#### [What you need to do]
Looking at the listing below, retype exactly the lines starting at the one containing "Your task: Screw" and ending at the one containing "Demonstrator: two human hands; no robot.", both included, and nothing else.
[Supplied records]
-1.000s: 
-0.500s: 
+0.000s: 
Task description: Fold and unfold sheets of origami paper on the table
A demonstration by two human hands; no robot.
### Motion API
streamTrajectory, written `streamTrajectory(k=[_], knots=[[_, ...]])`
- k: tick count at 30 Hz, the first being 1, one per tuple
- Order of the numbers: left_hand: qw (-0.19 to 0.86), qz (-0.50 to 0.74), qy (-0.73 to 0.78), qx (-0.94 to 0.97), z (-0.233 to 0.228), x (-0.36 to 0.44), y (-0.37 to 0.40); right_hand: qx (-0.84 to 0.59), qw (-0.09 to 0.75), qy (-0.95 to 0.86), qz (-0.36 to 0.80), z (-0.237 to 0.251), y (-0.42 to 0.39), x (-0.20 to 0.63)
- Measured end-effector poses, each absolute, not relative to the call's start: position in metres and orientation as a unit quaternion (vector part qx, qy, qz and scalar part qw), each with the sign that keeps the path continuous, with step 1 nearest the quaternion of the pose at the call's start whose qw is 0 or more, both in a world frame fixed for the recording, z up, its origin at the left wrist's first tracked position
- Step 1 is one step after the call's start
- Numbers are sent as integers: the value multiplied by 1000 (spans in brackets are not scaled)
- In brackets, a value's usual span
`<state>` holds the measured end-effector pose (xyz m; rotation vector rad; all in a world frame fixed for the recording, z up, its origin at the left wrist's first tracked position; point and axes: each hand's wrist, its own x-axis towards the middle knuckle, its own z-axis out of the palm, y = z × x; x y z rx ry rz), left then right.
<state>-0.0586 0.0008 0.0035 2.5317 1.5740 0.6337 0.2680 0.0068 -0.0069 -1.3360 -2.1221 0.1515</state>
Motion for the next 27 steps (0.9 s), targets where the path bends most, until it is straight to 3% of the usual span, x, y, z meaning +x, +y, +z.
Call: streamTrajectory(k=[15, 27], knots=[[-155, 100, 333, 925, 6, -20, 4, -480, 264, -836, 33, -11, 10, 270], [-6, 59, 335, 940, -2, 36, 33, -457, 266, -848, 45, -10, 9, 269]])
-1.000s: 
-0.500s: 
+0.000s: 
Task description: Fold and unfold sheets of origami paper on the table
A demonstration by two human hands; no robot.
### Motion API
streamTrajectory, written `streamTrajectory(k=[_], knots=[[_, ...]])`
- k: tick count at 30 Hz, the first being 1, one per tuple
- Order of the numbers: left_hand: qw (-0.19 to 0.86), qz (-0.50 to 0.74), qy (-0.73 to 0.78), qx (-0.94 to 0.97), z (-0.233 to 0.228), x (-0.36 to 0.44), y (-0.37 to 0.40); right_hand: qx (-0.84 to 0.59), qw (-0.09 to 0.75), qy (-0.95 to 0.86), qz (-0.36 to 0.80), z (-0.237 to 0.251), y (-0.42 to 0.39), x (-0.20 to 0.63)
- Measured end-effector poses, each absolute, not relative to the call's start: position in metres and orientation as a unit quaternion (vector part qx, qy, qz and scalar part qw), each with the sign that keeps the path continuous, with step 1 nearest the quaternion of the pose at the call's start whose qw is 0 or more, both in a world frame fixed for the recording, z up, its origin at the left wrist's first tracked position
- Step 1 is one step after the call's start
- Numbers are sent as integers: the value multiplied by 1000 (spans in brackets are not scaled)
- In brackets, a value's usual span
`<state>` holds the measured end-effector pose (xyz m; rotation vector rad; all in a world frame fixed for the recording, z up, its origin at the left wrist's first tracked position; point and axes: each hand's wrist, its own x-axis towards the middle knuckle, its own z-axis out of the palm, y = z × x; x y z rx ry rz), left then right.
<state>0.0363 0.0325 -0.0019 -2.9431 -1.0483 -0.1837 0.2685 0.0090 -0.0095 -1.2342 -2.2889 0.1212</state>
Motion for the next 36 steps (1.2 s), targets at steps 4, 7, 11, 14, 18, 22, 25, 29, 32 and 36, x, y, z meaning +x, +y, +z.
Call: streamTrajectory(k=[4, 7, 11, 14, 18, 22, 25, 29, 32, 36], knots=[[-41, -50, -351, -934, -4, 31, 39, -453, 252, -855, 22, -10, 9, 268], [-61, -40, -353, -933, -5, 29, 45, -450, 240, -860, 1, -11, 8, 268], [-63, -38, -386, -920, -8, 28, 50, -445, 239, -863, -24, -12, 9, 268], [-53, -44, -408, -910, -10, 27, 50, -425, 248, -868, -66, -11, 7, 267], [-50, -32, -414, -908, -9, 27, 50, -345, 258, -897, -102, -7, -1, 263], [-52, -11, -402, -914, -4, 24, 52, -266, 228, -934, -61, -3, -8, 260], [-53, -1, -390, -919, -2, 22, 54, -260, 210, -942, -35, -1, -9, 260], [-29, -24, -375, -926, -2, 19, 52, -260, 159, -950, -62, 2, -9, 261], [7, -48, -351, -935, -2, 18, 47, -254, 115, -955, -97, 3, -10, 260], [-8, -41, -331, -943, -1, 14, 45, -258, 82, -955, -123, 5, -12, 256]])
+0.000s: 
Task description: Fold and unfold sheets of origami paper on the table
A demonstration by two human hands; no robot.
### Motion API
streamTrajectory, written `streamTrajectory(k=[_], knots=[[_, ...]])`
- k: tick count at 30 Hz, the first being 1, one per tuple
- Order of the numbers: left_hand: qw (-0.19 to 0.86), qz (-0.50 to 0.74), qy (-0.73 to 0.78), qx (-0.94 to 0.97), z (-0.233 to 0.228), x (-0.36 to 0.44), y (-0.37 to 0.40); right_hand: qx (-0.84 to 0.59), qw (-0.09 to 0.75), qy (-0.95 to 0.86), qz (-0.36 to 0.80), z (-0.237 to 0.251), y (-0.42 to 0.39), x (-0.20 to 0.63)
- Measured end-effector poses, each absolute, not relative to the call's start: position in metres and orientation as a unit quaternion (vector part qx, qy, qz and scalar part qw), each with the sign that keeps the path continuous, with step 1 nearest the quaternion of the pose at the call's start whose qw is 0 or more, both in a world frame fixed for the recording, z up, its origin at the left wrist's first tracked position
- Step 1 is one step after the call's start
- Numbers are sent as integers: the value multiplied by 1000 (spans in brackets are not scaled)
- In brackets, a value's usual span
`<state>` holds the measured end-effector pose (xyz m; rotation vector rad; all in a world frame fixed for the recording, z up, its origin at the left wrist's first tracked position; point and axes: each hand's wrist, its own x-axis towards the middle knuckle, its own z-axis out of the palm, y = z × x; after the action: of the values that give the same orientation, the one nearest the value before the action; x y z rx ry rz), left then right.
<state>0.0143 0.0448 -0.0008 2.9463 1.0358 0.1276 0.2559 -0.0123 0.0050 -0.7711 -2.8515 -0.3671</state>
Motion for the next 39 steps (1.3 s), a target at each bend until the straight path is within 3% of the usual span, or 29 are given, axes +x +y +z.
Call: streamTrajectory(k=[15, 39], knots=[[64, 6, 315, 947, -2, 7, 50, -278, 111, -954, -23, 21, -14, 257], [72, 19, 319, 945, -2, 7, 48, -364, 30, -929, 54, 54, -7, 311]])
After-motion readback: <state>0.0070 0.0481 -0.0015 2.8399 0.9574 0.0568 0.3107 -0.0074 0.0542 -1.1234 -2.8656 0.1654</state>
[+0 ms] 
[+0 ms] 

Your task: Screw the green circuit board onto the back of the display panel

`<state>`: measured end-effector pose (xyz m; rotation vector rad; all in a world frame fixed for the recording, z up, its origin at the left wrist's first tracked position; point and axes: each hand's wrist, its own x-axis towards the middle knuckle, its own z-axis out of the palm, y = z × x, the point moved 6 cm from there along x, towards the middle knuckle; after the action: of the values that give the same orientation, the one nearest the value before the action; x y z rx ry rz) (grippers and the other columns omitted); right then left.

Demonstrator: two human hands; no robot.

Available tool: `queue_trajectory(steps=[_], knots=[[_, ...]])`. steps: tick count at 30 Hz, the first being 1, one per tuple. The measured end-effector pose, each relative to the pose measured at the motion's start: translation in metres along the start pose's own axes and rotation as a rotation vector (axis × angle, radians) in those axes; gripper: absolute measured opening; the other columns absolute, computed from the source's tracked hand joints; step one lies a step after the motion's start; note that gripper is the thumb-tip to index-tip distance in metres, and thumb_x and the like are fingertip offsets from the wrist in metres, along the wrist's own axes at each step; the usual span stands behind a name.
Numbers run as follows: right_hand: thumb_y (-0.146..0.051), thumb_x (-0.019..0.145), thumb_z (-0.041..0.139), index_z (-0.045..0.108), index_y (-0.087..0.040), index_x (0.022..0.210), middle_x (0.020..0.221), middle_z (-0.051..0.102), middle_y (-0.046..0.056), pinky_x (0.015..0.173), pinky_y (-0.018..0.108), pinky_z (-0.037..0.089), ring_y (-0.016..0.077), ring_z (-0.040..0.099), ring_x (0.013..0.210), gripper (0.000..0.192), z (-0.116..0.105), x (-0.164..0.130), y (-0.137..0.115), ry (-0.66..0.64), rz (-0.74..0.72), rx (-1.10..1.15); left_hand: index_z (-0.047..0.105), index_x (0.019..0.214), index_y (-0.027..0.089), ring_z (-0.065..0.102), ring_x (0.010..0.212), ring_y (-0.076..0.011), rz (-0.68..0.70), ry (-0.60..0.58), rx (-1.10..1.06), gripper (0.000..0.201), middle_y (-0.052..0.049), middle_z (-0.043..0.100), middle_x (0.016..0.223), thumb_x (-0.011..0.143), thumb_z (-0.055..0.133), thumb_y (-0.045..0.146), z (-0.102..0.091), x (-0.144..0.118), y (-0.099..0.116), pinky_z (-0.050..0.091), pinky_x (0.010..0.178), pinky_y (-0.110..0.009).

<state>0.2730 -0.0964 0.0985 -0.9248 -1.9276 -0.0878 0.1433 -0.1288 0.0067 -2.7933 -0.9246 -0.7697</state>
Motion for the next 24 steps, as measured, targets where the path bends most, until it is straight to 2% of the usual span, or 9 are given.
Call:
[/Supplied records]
#### [Answer box]
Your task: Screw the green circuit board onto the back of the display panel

`<state>`: measured end-effector pose (xyz m; rotation vector rad; all in a world frame fixed for the recording, z up, its origin at the left wrist's first tracked position; point and axes: each hand's wrist, its own x-axis towards the middle knuckle, its own z-axis out of the palm, y = z × x, the point moved 6 cm from there along x, towards the middle knuckle; after the action: of the values that give the same orientation, the one nearest the value before the action; x y z rx ry rz) (grippers and the other columns omitted); right then left.

Demonstrator: two human hands; no robot.

That concludes the output.